Me on New Statesman website

30 06 2008

Oh I’m being a slacker. This site has slipped down in google, which is unforgiveable, really. I have been wondering whether to go and run a cats’ home. Hospital Stuff continues in geological time. I had my blood taken at one hospital on a Friday, and then at another one four days later. Despite me telling the nurse about it, she proceeded to take blood from exactly the same place as the previous one, and I have been left with a lovely Monet’s Water Lily of a bruise. I would have been a rubbish junkie.

Here’s me on the New Statesman website, writing about pornography.

I forgot to say that I was on Tessa Dunlop’s Late Show on BBC London the week before last, talking about lap dancing. Well, I was supposed to be talking about the newspapers and serious stuff, but due to the fascinating presence of Ellouise Moore, author of Girl in High Heels, we got distracted. Lots of fun as always.

Coming soon - yes, it’s that time of year again - the Erotic Awards……..





Namechecked in ‘Rude Britannia’!

12 06 2008

Fame at last! Wondrous sexual adventurer Tim Fountain’s new book Rude Britannia includes an interview with moi!

I first met Tim when he was a guest on Midnight Sex Talk, when he came on our Easter Anal Sex Special. It was our best show, I think, and chatting about it at Tim’s launch the other night made me want to do another series of the show.
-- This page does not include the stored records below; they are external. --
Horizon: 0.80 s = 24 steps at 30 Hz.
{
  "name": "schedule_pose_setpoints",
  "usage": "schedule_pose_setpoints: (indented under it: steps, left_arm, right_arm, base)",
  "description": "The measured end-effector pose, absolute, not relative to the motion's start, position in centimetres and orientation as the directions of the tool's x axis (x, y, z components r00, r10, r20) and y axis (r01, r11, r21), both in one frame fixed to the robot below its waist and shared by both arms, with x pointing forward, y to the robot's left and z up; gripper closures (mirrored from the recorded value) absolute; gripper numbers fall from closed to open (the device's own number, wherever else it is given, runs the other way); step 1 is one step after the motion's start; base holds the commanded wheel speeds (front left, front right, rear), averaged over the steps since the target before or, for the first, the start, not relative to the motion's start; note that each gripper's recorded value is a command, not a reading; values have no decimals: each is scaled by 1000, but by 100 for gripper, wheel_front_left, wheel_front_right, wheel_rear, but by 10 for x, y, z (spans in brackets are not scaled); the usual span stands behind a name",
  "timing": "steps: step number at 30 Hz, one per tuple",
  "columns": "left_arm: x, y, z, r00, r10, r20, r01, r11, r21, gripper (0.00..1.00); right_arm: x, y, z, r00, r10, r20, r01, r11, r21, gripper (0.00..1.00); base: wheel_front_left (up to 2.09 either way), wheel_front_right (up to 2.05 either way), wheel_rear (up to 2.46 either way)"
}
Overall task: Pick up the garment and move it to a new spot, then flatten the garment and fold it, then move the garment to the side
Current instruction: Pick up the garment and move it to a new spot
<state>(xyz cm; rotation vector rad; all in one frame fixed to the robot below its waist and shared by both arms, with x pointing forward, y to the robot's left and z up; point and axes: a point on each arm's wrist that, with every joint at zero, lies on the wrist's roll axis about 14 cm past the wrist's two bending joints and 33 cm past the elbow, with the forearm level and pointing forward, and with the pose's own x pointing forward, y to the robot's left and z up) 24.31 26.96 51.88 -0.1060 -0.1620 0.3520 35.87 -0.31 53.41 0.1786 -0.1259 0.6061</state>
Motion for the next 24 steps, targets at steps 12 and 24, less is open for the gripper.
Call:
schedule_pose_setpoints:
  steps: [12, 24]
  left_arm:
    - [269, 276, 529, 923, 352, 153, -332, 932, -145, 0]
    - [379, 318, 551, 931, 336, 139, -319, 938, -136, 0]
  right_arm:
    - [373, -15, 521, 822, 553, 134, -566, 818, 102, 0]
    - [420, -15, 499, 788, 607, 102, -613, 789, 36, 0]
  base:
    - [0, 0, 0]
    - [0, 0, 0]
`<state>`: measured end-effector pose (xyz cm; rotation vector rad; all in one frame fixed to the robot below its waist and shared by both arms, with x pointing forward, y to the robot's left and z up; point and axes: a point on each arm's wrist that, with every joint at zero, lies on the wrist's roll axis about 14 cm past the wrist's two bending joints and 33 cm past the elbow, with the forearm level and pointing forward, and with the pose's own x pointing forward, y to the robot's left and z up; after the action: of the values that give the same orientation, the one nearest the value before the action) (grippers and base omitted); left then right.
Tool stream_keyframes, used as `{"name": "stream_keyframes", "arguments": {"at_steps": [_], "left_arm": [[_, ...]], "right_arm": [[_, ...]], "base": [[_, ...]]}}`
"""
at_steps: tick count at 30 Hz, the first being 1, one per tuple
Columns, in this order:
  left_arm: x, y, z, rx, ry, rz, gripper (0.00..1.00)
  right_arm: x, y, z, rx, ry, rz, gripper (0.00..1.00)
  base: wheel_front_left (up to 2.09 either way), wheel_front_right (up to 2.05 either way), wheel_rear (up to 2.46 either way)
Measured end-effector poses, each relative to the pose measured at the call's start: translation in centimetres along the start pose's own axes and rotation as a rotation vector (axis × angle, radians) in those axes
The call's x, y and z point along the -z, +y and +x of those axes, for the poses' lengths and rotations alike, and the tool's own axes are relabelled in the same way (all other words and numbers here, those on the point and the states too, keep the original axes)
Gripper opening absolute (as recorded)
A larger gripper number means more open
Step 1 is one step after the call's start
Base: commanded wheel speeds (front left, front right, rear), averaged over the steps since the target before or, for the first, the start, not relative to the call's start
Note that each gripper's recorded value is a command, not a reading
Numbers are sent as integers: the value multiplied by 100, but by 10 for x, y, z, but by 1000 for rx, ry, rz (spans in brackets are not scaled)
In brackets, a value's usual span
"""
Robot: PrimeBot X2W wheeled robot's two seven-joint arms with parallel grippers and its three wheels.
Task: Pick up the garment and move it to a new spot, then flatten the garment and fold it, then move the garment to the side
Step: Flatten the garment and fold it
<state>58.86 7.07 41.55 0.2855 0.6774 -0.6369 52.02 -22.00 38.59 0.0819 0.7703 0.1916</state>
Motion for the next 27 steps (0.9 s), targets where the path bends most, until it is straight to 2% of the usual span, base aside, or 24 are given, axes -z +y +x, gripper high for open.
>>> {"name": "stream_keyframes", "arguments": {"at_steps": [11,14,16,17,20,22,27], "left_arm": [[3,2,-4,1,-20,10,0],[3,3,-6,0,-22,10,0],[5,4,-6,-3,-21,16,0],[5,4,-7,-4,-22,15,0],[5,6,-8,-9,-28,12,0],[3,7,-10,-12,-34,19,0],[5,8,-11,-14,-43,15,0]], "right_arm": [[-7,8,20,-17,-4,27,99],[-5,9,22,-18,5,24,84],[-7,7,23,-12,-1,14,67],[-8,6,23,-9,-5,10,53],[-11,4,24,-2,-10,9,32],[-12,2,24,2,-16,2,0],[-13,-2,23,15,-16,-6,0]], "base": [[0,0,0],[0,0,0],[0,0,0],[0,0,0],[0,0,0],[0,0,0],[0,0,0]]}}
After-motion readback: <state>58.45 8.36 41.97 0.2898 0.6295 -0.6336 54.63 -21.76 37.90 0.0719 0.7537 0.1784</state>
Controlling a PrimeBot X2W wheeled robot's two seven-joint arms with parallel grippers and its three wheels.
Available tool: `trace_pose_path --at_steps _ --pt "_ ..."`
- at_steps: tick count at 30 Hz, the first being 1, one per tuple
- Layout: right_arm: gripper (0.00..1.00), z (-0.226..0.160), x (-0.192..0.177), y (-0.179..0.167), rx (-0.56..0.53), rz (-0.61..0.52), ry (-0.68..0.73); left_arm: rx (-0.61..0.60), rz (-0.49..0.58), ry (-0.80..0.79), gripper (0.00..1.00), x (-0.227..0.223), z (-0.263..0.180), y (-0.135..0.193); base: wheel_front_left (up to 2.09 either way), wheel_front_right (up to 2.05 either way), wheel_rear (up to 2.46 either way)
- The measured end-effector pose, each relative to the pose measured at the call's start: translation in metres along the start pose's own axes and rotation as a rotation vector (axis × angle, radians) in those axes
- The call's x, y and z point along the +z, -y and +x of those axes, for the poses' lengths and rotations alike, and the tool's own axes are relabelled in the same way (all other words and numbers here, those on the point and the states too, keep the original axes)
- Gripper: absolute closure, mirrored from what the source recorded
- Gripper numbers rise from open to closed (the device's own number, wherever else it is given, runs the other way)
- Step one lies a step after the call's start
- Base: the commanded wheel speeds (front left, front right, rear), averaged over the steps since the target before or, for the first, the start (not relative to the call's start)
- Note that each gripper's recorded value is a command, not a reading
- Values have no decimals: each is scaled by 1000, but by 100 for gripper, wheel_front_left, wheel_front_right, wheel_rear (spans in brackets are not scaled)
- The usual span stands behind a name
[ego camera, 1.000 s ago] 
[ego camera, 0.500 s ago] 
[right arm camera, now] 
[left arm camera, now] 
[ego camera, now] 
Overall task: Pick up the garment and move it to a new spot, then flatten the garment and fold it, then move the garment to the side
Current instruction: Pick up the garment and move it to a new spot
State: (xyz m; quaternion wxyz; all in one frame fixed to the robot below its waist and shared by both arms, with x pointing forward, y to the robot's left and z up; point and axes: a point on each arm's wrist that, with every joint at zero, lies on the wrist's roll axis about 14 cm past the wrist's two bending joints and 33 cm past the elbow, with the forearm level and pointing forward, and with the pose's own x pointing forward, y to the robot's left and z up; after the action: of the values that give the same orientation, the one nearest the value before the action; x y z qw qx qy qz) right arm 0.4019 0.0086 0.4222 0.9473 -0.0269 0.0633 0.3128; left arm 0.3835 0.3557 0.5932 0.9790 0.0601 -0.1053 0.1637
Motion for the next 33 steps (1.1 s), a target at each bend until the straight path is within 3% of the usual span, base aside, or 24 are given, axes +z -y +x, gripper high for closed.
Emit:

The launch was fun, but who on earth were all those nutty, crazy women in the audience? I don’t mean purple-hat ladies, or joyously pissed girlies, but sheer out-and-out freakos. Brrrrr!





I wonder where she is…

4 06 2008

In all the madness of the last four months, I’d forgotten a lady who turned up to my reading at the Pineapple in Kentish Town in late January. She arrived very early, came straight up to me, and said, intensely, ‘I read about you in Metro. I am also struggling with this terrible illness.’ I thanked her for coming and she then went and sat in a corner.

Quite a few of the people who then turned up were known to me personally, including a couple I hadn’t seen for a while, so inevitably the pre-reading conversation became loud, and reminiscent of parties past, with various drug and drink-related joking going on. While I was wandering around the room, chatting casually, I noticed her in the corner at the back, looking uncomfortable.

I suddenly felt highly conscious of the fact that I was not being sufficiently reverential towards the concept of addiction. I can’t remember what we were all actually joking about, but I realised that two worlds were knocking against each other, with no hope of making a connection.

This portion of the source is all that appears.